TASK BRIEF
Only one span is wanted from the lines below: from the one with "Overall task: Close" up to and including the one with "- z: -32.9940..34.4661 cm". Copy it exactly, without images.

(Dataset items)
=== Section Start ===

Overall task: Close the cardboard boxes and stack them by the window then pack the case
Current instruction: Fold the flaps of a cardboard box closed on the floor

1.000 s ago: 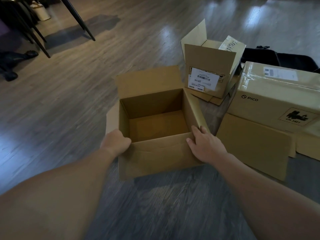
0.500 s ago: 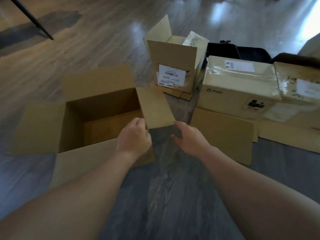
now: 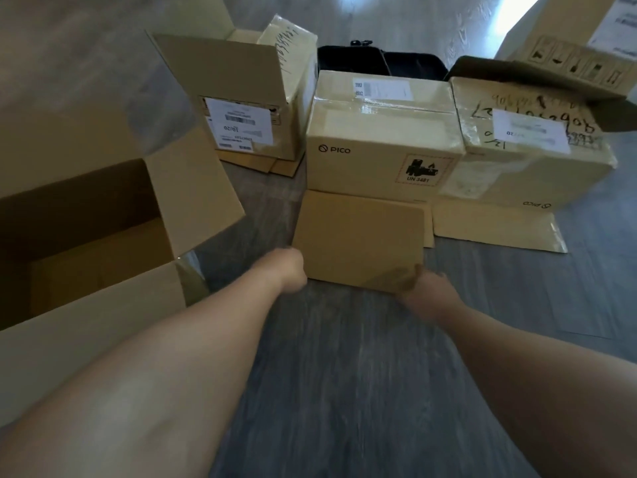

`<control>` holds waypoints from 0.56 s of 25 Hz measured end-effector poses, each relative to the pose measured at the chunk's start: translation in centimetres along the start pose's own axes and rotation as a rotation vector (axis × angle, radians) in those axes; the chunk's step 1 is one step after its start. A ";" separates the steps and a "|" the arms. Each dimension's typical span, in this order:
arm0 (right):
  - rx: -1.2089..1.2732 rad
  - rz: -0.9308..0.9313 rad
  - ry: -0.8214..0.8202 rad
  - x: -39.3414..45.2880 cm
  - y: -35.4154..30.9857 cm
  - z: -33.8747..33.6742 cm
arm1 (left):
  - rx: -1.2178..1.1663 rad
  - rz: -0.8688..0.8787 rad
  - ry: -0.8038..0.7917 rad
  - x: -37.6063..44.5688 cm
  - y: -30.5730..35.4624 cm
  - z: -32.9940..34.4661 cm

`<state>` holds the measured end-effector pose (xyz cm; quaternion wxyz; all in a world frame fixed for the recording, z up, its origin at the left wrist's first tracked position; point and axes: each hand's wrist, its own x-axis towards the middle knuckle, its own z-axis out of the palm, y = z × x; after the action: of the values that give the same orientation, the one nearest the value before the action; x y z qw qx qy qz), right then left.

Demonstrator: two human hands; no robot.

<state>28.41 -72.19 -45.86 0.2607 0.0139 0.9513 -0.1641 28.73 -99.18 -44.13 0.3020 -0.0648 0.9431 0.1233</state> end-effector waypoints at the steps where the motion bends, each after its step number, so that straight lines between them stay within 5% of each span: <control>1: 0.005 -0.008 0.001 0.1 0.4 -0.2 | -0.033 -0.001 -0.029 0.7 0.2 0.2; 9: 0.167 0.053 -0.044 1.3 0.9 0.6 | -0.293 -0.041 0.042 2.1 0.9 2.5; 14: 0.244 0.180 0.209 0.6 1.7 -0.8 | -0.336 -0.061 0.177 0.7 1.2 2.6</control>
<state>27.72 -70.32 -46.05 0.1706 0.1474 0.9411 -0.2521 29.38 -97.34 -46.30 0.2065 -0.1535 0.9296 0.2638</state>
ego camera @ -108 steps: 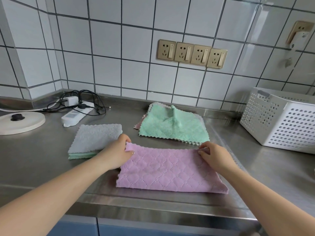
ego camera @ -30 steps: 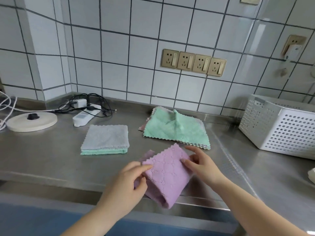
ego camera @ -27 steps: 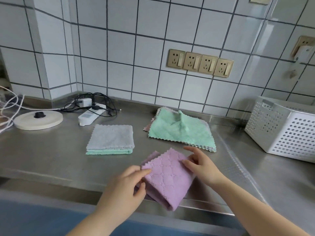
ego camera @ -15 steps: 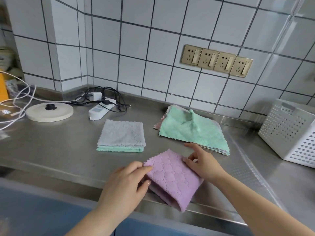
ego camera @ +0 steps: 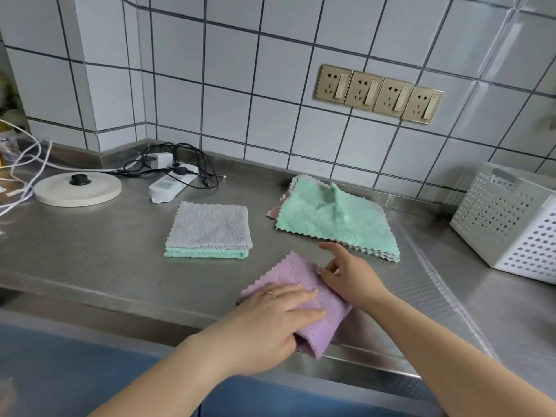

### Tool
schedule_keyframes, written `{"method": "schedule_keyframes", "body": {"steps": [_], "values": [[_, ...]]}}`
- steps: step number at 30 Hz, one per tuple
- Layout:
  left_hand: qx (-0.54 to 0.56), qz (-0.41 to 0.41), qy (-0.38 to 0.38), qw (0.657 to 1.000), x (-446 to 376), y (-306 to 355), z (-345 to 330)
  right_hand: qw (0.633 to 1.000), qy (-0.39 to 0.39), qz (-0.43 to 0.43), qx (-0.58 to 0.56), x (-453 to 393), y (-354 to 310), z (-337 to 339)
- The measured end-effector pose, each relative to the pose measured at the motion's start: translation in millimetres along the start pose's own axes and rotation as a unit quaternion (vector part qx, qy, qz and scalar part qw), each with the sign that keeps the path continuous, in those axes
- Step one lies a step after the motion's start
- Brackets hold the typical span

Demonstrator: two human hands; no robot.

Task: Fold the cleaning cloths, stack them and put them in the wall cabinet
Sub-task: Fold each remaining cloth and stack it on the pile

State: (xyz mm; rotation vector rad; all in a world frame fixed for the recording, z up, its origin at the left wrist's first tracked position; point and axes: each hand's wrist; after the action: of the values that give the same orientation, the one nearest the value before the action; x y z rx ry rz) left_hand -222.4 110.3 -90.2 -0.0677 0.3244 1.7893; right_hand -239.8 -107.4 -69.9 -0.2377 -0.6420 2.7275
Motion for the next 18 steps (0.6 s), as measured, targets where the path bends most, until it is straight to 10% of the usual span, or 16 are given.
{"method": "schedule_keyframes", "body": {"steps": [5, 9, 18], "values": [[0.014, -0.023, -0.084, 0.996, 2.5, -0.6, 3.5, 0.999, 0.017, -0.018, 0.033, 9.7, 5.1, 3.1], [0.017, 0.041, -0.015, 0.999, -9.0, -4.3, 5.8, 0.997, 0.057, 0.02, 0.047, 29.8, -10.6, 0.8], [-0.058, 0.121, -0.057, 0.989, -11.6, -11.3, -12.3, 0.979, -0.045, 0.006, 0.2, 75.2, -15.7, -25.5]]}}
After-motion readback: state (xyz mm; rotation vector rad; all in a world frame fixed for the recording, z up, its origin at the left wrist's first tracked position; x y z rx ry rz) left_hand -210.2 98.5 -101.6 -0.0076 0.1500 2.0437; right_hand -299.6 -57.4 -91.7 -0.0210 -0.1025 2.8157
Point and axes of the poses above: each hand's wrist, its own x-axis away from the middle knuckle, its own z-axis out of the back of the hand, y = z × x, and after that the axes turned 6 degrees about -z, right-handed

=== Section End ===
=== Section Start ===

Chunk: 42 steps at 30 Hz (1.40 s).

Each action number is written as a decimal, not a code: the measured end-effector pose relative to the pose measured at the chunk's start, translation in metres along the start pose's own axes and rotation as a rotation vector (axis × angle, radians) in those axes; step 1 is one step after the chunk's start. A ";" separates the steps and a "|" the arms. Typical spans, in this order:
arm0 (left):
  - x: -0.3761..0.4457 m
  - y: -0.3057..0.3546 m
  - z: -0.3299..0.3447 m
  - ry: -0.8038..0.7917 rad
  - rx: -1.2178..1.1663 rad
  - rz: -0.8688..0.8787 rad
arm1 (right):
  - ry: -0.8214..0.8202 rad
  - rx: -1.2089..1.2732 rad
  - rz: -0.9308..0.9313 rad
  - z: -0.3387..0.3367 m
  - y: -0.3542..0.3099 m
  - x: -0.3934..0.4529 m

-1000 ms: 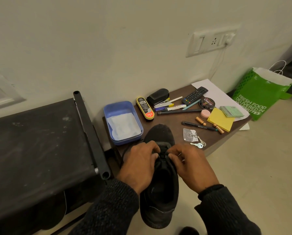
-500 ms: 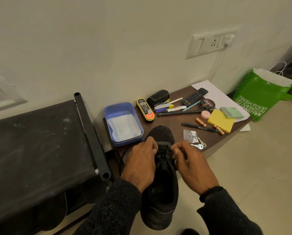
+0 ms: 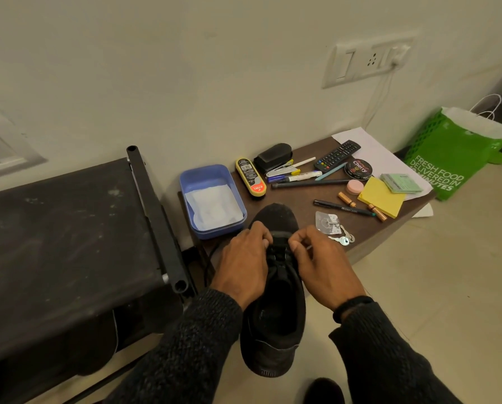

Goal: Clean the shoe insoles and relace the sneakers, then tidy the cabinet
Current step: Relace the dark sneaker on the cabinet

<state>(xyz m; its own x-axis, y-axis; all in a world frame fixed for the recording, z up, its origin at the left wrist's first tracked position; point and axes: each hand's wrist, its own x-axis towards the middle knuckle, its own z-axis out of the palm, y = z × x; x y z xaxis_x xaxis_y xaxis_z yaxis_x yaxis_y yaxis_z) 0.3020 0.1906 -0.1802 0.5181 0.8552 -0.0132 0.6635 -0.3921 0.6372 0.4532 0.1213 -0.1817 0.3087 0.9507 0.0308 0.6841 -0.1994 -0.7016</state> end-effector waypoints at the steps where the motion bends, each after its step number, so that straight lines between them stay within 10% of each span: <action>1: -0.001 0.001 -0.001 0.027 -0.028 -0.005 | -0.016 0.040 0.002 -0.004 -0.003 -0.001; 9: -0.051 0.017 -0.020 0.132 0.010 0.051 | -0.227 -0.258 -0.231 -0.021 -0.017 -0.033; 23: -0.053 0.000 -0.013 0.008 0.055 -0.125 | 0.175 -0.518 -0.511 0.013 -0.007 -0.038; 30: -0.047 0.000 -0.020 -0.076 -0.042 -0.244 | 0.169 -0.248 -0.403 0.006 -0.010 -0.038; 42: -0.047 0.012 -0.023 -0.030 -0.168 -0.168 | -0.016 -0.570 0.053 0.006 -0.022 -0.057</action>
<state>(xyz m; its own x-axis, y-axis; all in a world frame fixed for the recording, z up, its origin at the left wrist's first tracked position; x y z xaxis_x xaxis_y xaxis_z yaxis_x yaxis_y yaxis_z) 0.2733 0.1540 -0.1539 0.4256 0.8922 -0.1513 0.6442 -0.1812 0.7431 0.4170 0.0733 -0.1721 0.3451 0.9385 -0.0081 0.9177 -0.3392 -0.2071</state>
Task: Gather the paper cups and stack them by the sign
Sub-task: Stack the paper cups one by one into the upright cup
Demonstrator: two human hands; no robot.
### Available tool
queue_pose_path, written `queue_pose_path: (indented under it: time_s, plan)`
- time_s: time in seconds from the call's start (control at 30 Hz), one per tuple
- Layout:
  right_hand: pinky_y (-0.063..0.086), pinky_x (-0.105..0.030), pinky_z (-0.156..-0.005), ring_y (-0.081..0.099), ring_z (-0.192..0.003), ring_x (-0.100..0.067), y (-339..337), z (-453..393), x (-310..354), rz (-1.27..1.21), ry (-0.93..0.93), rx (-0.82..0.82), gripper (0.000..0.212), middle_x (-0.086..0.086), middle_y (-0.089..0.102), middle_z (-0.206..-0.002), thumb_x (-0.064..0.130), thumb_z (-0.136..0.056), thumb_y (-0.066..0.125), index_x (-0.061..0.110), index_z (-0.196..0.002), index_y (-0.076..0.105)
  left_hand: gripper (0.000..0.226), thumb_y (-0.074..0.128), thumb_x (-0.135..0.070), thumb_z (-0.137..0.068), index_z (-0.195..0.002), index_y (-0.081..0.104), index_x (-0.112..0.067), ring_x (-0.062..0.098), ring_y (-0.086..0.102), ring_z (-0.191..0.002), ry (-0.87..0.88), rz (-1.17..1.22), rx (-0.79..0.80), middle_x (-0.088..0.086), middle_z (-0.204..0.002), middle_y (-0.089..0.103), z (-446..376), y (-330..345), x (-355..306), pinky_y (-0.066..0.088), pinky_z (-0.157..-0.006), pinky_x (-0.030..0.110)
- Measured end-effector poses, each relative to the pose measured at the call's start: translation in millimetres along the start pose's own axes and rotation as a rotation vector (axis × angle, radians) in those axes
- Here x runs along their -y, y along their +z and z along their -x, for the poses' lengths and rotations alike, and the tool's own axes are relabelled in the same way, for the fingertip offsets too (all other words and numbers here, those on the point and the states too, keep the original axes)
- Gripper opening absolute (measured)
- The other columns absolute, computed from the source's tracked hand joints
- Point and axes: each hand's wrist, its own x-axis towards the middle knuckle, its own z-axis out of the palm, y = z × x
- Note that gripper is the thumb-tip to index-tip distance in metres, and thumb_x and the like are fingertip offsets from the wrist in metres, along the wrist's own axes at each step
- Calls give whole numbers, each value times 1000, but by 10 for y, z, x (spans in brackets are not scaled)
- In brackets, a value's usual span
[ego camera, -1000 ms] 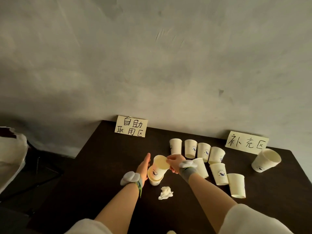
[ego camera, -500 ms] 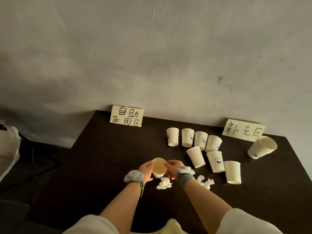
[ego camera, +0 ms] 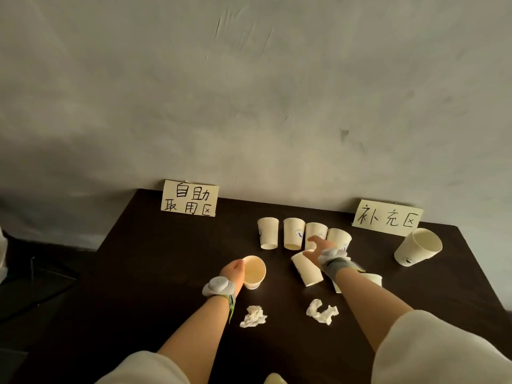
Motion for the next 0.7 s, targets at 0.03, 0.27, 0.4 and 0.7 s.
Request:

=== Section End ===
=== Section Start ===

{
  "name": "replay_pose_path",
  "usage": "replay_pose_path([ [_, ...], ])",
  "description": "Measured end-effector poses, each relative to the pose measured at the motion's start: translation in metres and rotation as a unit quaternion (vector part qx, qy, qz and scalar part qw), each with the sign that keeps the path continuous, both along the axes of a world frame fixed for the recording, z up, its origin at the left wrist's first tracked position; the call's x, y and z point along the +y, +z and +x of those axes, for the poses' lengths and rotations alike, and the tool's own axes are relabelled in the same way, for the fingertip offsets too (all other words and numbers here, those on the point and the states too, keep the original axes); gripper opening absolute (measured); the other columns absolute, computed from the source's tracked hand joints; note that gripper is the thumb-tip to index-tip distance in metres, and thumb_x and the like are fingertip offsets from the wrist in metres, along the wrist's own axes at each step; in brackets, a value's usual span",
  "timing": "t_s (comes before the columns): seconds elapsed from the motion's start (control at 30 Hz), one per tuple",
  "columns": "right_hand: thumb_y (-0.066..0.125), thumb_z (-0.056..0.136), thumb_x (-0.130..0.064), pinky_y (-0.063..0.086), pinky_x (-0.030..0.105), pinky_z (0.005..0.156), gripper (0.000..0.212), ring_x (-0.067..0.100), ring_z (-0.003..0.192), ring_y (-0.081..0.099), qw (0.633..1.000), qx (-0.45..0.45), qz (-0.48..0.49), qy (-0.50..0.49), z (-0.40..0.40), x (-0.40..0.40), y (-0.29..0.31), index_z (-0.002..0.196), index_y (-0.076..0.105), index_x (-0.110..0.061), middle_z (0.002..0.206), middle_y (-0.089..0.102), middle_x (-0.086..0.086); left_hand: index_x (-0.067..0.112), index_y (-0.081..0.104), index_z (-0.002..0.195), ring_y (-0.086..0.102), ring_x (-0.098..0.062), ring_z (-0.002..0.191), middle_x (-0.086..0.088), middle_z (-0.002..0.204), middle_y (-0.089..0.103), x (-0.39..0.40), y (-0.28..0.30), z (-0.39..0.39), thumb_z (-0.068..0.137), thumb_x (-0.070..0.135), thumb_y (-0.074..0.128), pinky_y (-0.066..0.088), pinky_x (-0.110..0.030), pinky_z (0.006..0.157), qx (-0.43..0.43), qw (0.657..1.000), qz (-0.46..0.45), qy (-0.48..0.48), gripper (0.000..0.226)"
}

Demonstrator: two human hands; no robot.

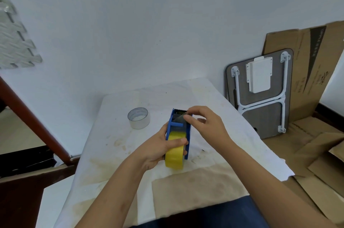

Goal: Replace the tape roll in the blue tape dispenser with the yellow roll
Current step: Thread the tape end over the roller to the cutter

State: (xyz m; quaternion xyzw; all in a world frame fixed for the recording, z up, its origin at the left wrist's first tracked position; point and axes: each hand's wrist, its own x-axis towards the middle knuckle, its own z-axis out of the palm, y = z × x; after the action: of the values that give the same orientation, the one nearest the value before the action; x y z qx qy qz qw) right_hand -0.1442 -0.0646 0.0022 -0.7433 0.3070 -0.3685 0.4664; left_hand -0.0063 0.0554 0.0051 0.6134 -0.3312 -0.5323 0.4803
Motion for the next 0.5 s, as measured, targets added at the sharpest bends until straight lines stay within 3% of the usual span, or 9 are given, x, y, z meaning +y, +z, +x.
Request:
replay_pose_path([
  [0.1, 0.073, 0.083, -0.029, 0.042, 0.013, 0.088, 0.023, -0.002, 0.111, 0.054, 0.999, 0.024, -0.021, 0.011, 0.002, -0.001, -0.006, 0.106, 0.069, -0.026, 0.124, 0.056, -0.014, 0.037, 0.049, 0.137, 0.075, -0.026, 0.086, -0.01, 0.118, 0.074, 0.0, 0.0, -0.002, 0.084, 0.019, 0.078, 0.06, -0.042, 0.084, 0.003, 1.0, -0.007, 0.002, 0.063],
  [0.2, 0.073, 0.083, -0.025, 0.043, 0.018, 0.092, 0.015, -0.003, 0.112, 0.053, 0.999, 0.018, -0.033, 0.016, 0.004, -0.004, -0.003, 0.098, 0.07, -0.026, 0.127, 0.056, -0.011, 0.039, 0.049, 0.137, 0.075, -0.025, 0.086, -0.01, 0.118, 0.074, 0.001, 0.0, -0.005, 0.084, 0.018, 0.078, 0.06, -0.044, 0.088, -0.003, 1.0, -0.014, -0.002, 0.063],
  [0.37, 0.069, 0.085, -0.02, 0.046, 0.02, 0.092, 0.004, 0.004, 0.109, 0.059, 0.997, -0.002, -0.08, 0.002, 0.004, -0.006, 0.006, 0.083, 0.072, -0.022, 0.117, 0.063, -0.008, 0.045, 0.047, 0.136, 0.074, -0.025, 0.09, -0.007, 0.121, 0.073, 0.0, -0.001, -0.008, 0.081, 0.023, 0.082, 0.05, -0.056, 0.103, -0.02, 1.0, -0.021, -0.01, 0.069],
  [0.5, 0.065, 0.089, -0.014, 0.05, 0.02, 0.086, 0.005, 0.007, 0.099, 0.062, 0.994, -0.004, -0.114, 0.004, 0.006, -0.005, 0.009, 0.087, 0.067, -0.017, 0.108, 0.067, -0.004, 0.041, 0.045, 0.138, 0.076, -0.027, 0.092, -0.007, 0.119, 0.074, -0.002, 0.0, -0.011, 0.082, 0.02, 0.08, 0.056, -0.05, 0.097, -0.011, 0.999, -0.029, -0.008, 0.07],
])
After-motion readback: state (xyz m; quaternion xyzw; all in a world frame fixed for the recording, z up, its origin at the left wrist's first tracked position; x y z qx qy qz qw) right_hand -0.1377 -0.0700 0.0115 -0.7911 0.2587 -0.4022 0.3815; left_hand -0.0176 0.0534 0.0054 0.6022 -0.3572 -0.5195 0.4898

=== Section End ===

TASK ANSWER
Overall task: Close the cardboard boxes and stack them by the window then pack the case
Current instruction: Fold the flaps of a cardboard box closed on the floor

1.000 s ago: 
0.500 s ago: 
now: 

`<control>` holds waypoints from 0.56 s of 25 Hz measured end-effector poses, each relative to the pose measured at the chunk's start: translation in centimetres along the start pose's own axes and rotation as a rotation vector (axis × angle, radians) in those axes; the chunk's step 1 is one step after its start. A ";" separates the steps and a "|" the arms. Each dimension's typical span, in this order:
arm0 (right):
  - rx: -1.2089..1.2732 rad
  - rz: -0.9308..0.9313 rad
  - ry: -0.8214..0.8202 rad
  - x: -39.3414..45.2880 cm
  - y: -35.4154..30.9857 cm
  - z: -33.8747..33.6742 cm
arm1 (left):
  - rx: -1.2178..1.1663 rad
  - rz: -0.8688..0.8787 rad
  - ry: -0.8038..0.7917 rad
  - x: -37.6063..44.5688 cm
  - y: -30.5730..35.4624 cm
  - z: -32.9940..34.4661 cm

The exercise has now been completed.